Ein „Anti-Virus-Programm“ mit regelmäßigen Updates hat das Bruchsaler Exil Theater auf seiner Homepage (www.exiltheater.de) online gestellt. Dort gibt es Ausschnitte aus vergangenen und kommenden Produktionen, Gedichte, Geschichten und Märchen, Heiteres wie Nachdenkliches, und in der Rubrik Ab-Ständchen präsentiert die Band „Outhaus“ (Mitglieder des Exil Theaters) eigene und gecoverte Songs. „Wenn unsere Besucher schon nichts sehen können“, sagt Ensemble-Mitglied Johannes Ayrle, „sollen sie wenigstens etwas ‚auf die Ohren bekommen‘.“
Stadtarchiv zeigt Bilder von Sommertagszügen
„Sehen können“ ist ein wichtiges Stichwort für die ebenfalls noch geschlossenen Museen im Barockschloss und für das Bruchsaler Stadtarchiv.
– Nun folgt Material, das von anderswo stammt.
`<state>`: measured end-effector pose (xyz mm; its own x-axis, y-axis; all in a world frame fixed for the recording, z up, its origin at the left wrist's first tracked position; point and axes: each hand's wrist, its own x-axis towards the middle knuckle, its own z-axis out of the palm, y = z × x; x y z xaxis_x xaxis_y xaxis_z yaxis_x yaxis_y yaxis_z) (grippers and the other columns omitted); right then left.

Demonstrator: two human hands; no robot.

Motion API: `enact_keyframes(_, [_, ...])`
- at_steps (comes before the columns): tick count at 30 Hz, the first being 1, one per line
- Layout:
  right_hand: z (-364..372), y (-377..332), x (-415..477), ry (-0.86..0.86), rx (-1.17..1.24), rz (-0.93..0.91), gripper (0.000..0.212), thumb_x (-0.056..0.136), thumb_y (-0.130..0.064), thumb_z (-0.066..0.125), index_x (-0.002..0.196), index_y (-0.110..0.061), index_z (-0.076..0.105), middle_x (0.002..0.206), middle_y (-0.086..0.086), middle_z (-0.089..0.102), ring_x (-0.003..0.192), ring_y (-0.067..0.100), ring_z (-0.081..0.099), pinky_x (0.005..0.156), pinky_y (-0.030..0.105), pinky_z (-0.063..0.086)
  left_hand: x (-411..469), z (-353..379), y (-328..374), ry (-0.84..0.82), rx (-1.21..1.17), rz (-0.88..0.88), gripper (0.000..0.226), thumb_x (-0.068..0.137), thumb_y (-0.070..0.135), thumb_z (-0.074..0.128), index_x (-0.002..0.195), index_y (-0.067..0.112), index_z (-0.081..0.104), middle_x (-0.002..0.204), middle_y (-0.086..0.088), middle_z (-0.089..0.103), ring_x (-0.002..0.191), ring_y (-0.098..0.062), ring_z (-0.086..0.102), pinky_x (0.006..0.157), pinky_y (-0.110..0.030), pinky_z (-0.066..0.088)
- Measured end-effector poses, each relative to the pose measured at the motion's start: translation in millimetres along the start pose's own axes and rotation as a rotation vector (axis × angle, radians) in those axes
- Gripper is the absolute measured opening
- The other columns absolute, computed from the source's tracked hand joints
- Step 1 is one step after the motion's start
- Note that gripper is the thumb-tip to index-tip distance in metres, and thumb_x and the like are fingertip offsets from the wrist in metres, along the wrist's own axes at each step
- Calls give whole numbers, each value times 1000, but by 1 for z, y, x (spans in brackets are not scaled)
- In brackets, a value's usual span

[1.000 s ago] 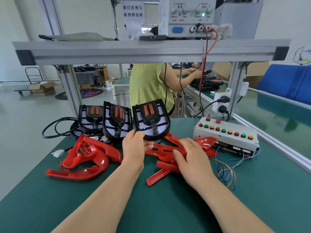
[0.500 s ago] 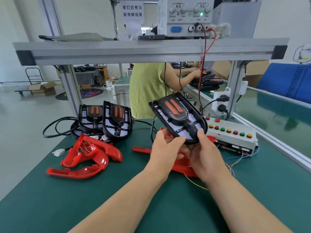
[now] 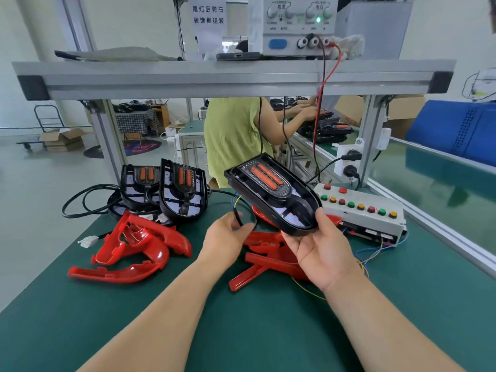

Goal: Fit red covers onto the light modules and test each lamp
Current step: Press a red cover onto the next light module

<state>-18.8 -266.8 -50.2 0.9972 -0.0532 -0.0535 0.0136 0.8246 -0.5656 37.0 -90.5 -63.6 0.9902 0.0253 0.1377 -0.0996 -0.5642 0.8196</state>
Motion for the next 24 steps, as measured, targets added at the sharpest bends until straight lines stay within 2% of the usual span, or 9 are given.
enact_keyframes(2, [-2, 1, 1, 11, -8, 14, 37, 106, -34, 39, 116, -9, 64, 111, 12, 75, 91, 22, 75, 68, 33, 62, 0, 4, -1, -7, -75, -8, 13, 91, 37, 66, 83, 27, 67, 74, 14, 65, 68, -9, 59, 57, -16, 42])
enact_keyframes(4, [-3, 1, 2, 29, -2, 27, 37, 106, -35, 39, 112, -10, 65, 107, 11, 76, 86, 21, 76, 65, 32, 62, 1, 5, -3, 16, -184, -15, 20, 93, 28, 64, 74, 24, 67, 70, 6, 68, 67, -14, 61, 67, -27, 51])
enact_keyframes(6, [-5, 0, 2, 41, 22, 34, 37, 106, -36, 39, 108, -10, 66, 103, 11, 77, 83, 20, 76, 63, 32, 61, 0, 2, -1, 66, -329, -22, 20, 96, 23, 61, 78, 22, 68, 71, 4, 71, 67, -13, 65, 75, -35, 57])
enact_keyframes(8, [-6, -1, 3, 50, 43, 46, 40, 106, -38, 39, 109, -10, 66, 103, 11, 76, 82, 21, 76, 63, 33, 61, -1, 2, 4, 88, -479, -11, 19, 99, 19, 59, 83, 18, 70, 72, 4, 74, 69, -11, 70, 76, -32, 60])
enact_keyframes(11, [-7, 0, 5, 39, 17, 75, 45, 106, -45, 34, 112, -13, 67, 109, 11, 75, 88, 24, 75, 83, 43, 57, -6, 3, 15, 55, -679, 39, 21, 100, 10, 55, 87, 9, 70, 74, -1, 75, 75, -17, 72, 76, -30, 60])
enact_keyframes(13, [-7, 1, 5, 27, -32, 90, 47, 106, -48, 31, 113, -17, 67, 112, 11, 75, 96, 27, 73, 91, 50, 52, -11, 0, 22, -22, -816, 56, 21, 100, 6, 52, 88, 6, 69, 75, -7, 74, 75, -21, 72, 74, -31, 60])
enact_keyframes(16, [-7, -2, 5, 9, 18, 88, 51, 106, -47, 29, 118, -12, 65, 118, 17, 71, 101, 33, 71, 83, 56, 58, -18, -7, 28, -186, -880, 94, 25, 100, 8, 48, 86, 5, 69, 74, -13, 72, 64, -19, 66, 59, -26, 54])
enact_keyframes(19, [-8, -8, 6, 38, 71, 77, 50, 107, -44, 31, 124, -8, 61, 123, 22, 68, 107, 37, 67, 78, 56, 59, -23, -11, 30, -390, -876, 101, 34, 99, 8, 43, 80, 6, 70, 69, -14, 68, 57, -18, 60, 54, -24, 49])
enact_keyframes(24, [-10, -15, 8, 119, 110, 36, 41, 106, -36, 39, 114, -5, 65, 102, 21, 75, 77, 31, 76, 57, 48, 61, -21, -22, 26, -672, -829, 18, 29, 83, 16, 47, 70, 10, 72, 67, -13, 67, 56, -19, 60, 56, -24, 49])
Unter dem Stichwort „Frühjahrsgruß aus dem Schloss“ veröffentlichen die Einrichtungen auf der Homepage der Stadt Bruchsal derzeit kleine Filme und Bildersammlungen, so aktuell das Deutsche Musikautomaten-Museum (DMM) ein Video der Installation „Mathildes Reise“. Stadtarchiv und Städtisches Museum zeigen Bilder von Sommertagszügen vergangener Jahrzehnte – auch dies eine Traditionsveranstaltung, die in diesem Jahr nur als mediale Erinnerung stattfinden kann.
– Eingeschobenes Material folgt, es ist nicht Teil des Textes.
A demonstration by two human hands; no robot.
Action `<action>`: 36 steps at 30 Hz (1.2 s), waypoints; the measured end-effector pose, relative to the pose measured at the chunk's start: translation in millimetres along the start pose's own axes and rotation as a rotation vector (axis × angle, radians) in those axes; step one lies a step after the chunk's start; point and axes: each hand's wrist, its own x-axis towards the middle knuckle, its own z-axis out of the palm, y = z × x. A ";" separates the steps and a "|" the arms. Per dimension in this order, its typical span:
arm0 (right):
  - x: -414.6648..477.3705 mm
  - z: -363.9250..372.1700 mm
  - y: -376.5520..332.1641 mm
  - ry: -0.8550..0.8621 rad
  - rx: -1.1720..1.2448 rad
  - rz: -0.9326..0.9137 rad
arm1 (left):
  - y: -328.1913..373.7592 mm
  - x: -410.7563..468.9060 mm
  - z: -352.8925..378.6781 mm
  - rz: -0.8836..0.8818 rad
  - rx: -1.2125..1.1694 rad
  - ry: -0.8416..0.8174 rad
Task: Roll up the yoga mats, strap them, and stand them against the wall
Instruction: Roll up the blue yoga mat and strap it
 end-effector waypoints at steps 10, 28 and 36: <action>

Noch hinter den Kulissen dieser Einrichtungen spielt sich derzeit ab, was erst zu späterem Zeitpunkt öffentlich sichtbar wird: So arbeitet das DMM den Nachlass eines Drehorgelspielers aus Halle auf, der in der DDR als lizensierter „Volkskunstschaffender“ auf öffentlichen Festen präsent war. Auch im Stadtarchiv wird die Zeit genutzt, um historische Akten aus den Stadtteilen in sogenannten Findbüchern zu erfassen, daneben bereitet man einen Aufruf vor, Zeitzeugenberichte über die Lebensumstände während der Corona-Pandemie zu verfassen. Versteht sich doch das Archiv auch jenseits historischer Dokumente als eine „Gedächtnisinstitution“ für die Zukunft, wie Mitarbeiterin Tamara Frey es formuliert.